This quote is from the artist profile at the National Museum of Women in the Arts (http://www.nmwa.org)
A lifelong commitment to championing the rights of underprivileged people and an extraordinary ability to express human suffering in artistic terms characterize the work of Käthe Kollwitz.
As part of a politically progressive, middle-class family in Königsberg (now Kaliningrad, Russia), Käthe Schmidt was encouraged to develop her skills in painting and drawing. By age 14 she was taking private classes with local artists, since the Königsberg Academy barred female pupils.
She later studied in Munich and Berlin.
In 1891 Schmidt married the physician Karl Kollwitz and later had two sons. The family settled in a working-class neighborhood of Berlin, where her models and her husband's patients were the urban poor.
Intrigued by both the narrative potential and the democratic qualities of the graphic arts, which could be produced in inexpensive editions, Kollwitz decided to become a printmaker.

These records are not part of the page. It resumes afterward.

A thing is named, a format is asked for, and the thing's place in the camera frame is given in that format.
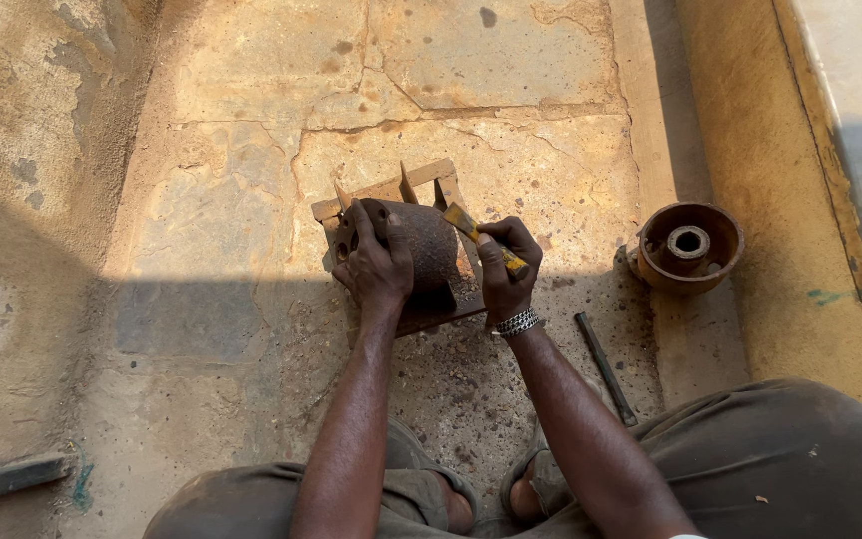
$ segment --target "grey trousers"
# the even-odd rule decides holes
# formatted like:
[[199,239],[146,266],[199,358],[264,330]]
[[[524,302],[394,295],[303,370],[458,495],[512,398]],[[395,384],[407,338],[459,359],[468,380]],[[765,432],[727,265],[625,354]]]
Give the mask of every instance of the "grey trousers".
[[[630,433],[707,537],[862,538],[862,405],[834,389],[802,379],[757,382],[669,410]],[[544,453],[535,458],[533,485],[550,518],[514,536],[600,537]],[[155,515],[145,537],[287,537],[303,471],[279,463],[199,476]],[[456,537],[444,531],[443,496],[430,472],[385,471],[381,504],[377,537]],[[496,523],[472,531],[508,533]]]

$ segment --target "hole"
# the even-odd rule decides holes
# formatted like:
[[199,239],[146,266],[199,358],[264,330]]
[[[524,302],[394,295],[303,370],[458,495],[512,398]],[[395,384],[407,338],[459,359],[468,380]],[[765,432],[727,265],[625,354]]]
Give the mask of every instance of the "hole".
[[684,232],[677,237],[677,242],[674,243],[680,251],[693,252],[700,249],[700,236],[693,232]]

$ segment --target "man's left hand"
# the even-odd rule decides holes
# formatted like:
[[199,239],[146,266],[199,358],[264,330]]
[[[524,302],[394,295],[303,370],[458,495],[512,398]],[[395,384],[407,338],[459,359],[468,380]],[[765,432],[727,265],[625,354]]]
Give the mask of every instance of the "man's left hand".
[[397,214],[387,218],[388,249],[375,237],[375,227],[361,202],[355,199],[348,213],[358,232],[358,249],[331,273],[352,293],[364,317],[401,314],[414,286],[414,267],[408,241]]

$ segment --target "man's right hand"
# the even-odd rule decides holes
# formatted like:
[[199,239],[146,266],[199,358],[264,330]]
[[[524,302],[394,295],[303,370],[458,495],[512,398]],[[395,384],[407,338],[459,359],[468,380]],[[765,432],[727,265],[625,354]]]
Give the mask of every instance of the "man's right hand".
[[[544,254],[531,232],[517,217],[506,217],[496,223],[478,225],[478,232],[481,232],[478,238],[478,256],[484,267],[484,283],[481,289],[487,307],[487,323],[497,324],[531,307],[531,292]],[[501,248],[495,240],[531,266],[527,277],[520,281],[510,278],[504,267]]]

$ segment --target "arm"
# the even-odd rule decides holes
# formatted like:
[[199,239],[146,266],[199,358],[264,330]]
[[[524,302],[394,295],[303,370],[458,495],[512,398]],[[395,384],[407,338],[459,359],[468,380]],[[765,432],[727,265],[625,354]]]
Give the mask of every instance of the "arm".
[[361,307],[361,330],[298,491],[292,539],[374,537],[384,480],[388,368],[395,328],[411,294],[411,252],[401,219],[388,216],[385,250],[360,202],[349,208],[360,238],[334,276]]
[[[541,249],[517,218],[481,225],[478,254],[484,266],[483,292],[489,316],[506,320],[531,306]],[[533,266],[511,282],[493,234]],[[568,486],[605,537],[668,539],[696,533],[657,467],[607,410],[581,375],[535,325],[508,339]]]

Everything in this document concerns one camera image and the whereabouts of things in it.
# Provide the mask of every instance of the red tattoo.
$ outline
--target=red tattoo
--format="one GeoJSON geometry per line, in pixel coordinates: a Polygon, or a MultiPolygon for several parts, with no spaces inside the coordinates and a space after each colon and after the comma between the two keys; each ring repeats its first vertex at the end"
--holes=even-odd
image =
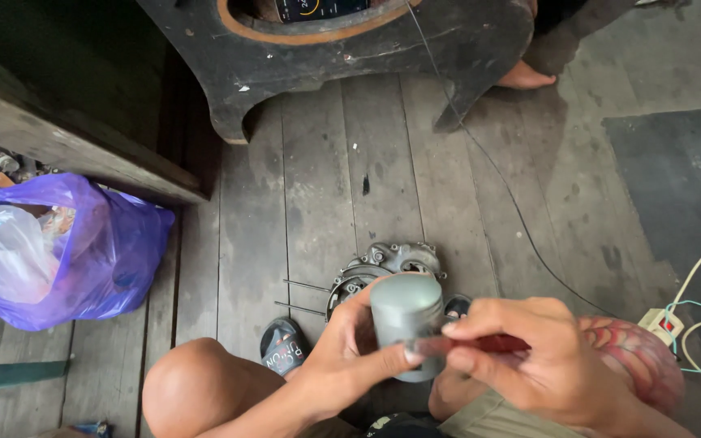
{"type": "Polygon", "coordinates": [[[653,333],[606,316],[581,316],[578,325],[602,361],[649,406],[671,414],[684,394],[675,356],[653,333]]]}

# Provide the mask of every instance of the power strip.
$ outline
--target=power strip
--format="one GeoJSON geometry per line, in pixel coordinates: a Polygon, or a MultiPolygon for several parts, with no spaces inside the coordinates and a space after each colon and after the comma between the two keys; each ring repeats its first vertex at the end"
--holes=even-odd
{"type": "Polygon", "coordinates": [[[668,320],[664,309],[649,310],[637,325],[655,334],[663,343],[667,344],[667,347],[672,345],[672,341],[683,331],[683,323],[677,316],[670,313],[668,320]],[[672,336],[664,329],[665,325],[672,336]]]}

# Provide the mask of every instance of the black slide sandal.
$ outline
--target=black slide sandal
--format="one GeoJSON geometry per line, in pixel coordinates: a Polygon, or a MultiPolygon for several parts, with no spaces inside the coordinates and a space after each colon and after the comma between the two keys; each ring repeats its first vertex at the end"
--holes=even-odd
{"type": "Polygon", "coordinates": [[[448,318],[450,321],[458,320],[459,318],[455,316],[448,316],[448,312],[456,312],[459,317],[461,317],[470,311],[470,304],[472,304],[472,301],[464,295],[450,295],[445,299],[445,307],[443,312],[445,314],[445,318],[448,318]]]}
{"type": "Polygon", "coordinates": [[[310,353],[310,344],[299,326],[293,320],[282,316],[264,329],[259,352],[262,365],[284,376],[305,363],[310,353]]]}

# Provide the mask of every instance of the black cable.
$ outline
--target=black cable
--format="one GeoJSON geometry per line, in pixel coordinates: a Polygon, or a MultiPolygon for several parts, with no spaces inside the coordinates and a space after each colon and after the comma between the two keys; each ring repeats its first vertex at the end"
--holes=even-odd
{"type": "Polygon", "coordinates": [[[534,255],[538,257],[540,260],[540,263],[545,266],[545,269],[549,272],[549,274],[556,279],[559,283],[561,283],[562,286],[564,286],[568,291],[570,291],[572,294],[583,300],[585,303],[588,303],[592,305],[593,307],[599,309],[600,311],[609,314],[610,316],[613,316],[614,318],[618,318],[618,316],[610,313],[609,311],[602,309],[598,305],[591,303],[588,299],[584,298],[581,294],[578,292],[575,292],[572,288],[570,288],[569,285],[567,285],[561,278],[559,278],[558,275],[548,266],[548,264],[545,263],[545,260],[543,260],[543,257],[540,255],[540,252],[538,251],[538,247],[534,244],[534,240],[532,239],[532,234],[529,233],[529,227],[527,226],[527,222],[523,220],[523,214],[521,213],[521,208],[518,206],[518,203],[516,202],[516,197],[512,194],[512,190],[510,189],[510,185],[508,185],[507,180],[505,179],[505,176],[501,174],[501,171],[499,170],[499,167],[497,167],[496,163],[492,159],[491,155],[486,152],[486,150],[481,146],[480,142],[475,139],[475,136],[472,135],[469,129],[464,125],[464,122],[461,119],[461,116],[459,115],[459,112],[456,110],[456,107],[453,106],[453,100],[451,100],[450,96],[448,95],[448,90],[445,88],[445,83],[443,82],[443,75],[440,74],[439,69],[437,68],[437,62],[434,61],[434,56],[432,55],[432,49],[429,48],[429,44],[426,42],[426,36],[424,35],[423,29],[421,28],[421,25],[418,23],[418,18],[415,16],[415,11],[413,10],[413,6],[411,6],[409,0],[405,0],[405,4],[407,5],[407,8],[410,10],[410,15],[413,15],[413,21],[415,23],[415,26],[418,28],[418,33],[421,35],[421,39],[424,42],[424,47],[426,48],[426,53],[429,55],[429,61],[432,62],[432,67],[434,67],[434,73],[437,75],[437,79],[440,81],[440,86],[443,88],[443,94],[445,94],[445,98],[448,99],[448,105],[450,105],[451,109],[453,110],[453,113],[456,114],[456,119],[459,121],[459,125],[464,129],[464,132],[467,133],[467,135],[470,136],[473,142],[481,149],[481,152],[486,156],[488,161],[494,166],[494,170],[496,170],[497,174],[501,178],[502,183],[505,184],[505,189],[507,189],[507,193],[510,195],[510,198],[512,200],[512,205],[516,207],[516,213],[518,213],[518,217],[521,219],[521,225],[523,225],[523,231],[526,232],[527,238],[529,238],[529,243],[532,245],[532,249],[534,250],[534,255]]]}

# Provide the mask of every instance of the fingernail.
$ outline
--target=fingernail
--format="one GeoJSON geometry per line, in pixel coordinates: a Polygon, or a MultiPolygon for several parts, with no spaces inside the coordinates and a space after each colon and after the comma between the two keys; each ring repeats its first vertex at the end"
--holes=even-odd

For the next 50 years she produced dramatic, emotion-filled etchings, woodcuts, and lithographs-generally in black and white but sometimes including touches of color.
Although Kollwitz's wrenching subjects and virtuoso technique soon made her work popular throughout Germany and the Western world, they also generated controversy. In 1897, for example, Kaiser Wilhelm prevented Kollwitz from receiving a gold medal at the Berlin Salon because of the "subversive" nature of her subject matter. Kollwitz also encountered difficulties during the Nazi era.
In 1933 she was forced to resign her position as the first female professor appointed to the Prussian Academy (in 1919); soon thereafter she was forbidden to exhibit her art.
During her final years Kollwitz produced bronze and stone sculpture, embodying the same types of subjects and aesthetic values as her work in two dimensions.
Much of her art was destroyed in a Berlin air raid in 1943; later that year, Kollwitz was evacuated to Dresden, where she died at 78.